I recently read Nathaniel Philbrick’s epic narrative of the founding of America, entitled: Mayflower. Philbrick’s award winning story of “our story” is sometimes a tale of simple survival of a sojourning people. Did you know that the survival of the founders of America often depended on whether they had fresh fruit or not? To have fruit meant that they could combat scurvy, which could destroy the entire community, and did, in fact, jeopardize the whole planting of a new country. Nothing, therefore, was more welcoming than the sight of a ship pulling into Plymouth harbor with a load of Spanish oranges! Through this simple gift, the death grip of malnourishment would be replaced by life and health. Brittle bones would become strong. Feeble constitutions would be fortified. Disoriented minds would become directed. Blurred vision would be improved to brightened vision.
We need strong, sturdy, focused, visionary Christians in the Twenty-first century. For the voyage we are all making together into this century, sailing, as we are, into the uncharted seas of a Post Christian West, an emerging Christian global South and East, and a Middle East erupting into who knows what, is going to call for a Church to stand firm, speak boldly and live humbly with the message entrusted to us, the very Gospel of our Lord and Savior Jesus Christ. We are to leave our places of refuge and learn that the Lord is our refuge, as we go about laying foundations of Biblical truth in this new world we find ourselves in. Yet, and I ask this not as a critic but as a concerned fellow passenger on his ship, are there are signs of scurvy among some in Western Christianity? Are there are signs that some are weakened in their faith? Are some, malnourished and eager to devour whatever is before them, poison or not, seeking to devour the latest theological fad? Are others forgetting the faith once delivered unto the saints? Universalism appears like a break out of disease on this part of the Body. Naturalism and denial of super-naturalism appears on yet another part of the Body. In times of malnourishment in the camp, some may seem to lack clear thinking about simple issues of Biblical truth. Others lose their vision for a “city on a hill” and fall prey to hopelessness. All of these diseases are the “mumps and measles of the soul” as Dr. J.I. Packer put it.
My heart and prayer for you is that you will not be among those that I see in the world today, sojourners of faith who have lost their way, beggars for the scraps of rotten meat when the Good Ship is ever before them in the Bay. I desire, with your leaders here, that you arrive safely into the harbor of ministry and service where Christ is leading you; that you journey deeper into the wilderness places of the Twenty First Century and bring the Gospel to the ends of the earth. I pray that that no matter how challenging the call you face, you will be strong, focused, and have the vision of the Lord as you serve His Church as a pastor or missionary, a counselor or a teacher.

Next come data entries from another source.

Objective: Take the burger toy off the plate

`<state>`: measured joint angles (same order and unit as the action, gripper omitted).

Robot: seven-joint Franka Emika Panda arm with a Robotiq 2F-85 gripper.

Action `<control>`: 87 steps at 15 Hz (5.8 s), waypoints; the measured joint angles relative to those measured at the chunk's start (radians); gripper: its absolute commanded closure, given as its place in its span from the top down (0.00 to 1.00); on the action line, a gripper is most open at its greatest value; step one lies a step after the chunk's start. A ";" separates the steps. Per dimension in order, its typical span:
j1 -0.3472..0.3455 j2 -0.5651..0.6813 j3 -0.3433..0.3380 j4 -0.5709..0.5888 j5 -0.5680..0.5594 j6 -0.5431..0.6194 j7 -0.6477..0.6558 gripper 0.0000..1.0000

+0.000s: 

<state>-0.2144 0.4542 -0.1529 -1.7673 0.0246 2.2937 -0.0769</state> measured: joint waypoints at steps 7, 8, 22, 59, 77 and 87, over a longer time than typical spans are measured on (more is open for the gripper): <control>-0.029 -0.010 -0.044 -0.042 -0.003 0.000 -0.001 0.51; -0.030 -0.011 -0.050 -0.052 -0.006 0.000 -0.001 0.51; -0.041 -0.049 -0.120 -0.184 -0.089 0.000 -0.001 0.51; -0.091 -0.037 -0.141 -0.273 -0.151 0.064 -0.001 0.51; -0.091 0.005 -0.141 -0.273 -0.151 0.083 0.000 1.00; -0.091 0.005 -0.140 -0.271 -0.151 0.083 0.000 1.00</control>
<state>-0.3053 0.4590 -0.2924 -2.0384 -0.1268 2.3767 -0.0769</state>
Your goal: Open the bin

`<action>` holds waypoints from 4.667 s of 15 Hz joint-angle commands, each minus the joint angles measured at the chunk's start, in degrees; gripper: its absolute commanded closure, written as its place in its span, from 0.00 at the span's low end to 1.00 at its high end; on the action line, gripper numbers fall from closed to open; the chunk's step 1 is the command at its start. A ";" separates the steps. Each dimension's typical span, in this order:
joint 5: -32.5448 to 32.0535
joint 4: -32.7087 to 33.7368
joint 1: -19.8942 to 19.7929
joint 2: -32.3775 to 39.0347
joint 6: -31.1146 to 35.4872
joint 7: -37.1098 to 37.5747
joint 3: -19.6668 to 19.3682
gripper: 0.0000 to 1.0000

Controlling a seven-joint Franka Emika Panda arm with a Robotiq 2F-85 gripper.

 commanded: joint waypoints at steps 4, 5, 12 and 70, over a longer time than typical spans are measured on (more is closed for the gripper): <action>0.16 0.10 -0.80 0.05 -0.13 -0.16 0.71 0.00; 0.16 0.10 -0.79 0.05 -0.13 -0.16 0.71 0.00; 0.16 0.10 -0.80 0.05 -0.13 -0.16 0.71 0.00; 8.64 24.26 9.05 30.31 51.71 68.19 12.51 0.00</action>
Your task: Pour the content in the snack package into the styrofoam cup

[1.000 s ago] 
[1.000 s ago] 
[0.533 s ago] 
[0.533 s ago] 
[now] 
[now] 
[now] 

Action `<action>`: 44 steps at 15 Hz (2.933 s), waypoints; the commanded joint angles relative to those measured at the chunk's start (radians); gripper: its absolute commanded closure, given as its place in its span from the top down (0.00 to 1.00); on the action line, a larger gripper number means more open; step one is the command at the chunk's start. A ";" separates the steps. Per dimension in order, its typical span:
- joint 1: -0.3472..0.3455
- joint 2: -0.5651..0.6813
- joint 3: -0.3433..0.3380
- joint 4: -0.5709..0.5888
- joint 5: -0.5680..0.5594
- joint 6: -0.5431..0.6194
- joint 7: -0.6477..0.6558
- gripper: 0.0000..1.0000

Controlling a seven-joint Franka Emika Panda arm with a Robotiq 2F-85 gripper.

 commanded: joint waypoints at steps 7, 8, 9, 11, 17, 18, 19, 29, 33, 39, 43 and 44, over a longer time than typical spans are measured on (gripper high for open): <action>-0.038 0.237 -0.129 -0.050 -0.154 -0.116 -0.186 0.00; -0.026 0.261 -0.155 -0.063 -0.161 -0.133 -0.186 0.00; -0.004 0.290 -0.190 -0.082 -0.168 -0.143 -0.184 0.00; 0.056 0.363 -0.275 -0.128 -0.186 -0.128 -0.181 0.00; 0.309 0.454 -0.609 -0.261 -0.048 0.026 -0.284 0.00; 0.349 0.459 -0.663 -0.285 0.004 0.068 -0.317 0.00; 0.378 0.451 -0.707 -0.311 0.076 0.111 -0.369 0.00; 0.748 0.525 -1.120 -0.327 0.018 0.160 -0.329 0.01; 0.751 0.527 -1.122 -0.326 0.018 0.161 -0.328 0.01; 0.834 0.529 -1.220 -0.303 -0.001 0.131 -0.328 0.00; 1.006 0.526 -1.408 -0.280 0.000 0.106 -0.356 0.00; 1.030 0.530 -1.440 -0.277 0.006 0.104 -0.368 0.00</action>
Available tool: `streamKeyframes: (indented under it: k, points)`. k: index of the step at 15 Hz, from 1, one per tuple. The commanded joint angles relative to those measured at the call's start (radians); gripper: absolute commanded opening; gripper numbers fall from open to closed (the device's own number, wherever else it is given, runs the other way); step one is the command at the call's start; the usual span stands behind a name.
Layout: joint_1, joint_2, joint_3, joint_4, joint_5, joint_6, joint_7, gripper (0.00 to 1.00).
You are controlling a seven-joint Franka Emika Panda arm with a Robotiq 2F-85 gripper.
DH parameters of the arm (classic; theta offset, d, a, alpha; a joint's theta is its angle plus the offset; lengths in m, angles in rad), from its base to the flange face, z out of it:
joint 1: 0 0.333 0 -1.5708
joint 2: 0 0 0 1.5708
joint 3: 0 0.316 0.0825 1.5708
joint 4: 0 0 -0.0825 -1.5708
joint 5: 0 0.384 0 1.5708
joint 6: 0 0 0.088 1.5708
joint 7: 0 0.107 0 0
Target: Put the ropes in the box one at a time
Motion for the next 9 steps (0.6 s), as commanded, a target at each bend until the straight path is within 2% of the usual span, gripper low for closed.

To accomplish these things you will need power from on high. You will need the Holy Spirit.
“But I thought that only Pentecostals talked of such things…” says one. “No,” says the right- minded believer,” for we must remember that John Calvin was called “the Doctor of the Holy Spirit.'” Indeed, we must remember that to inquire into and plead for the power of the Holy Spirit in our lives today is to join the Reformers, the Puritans, and more importantly, the disciples of Jesus Himself in opening our lives to His abiding presence. All of us from the various regions of Christendom gather to wait upon this power from on high to fill us, send us, use us, and guide us.
“I believe in the Holy Spirit.” Those are simple and unadorned words of faith in the Apostle’s Creed; words that will be worked out further in the Nicene Creed as the One who “proceeds from the Father and the Son, who with the Father and the Son is worshipped and glorified.” The doctrine of the Holy Spirit is a faith for living; for every believer here needs the power and presence of the Holy Spirit to fulfill our calling.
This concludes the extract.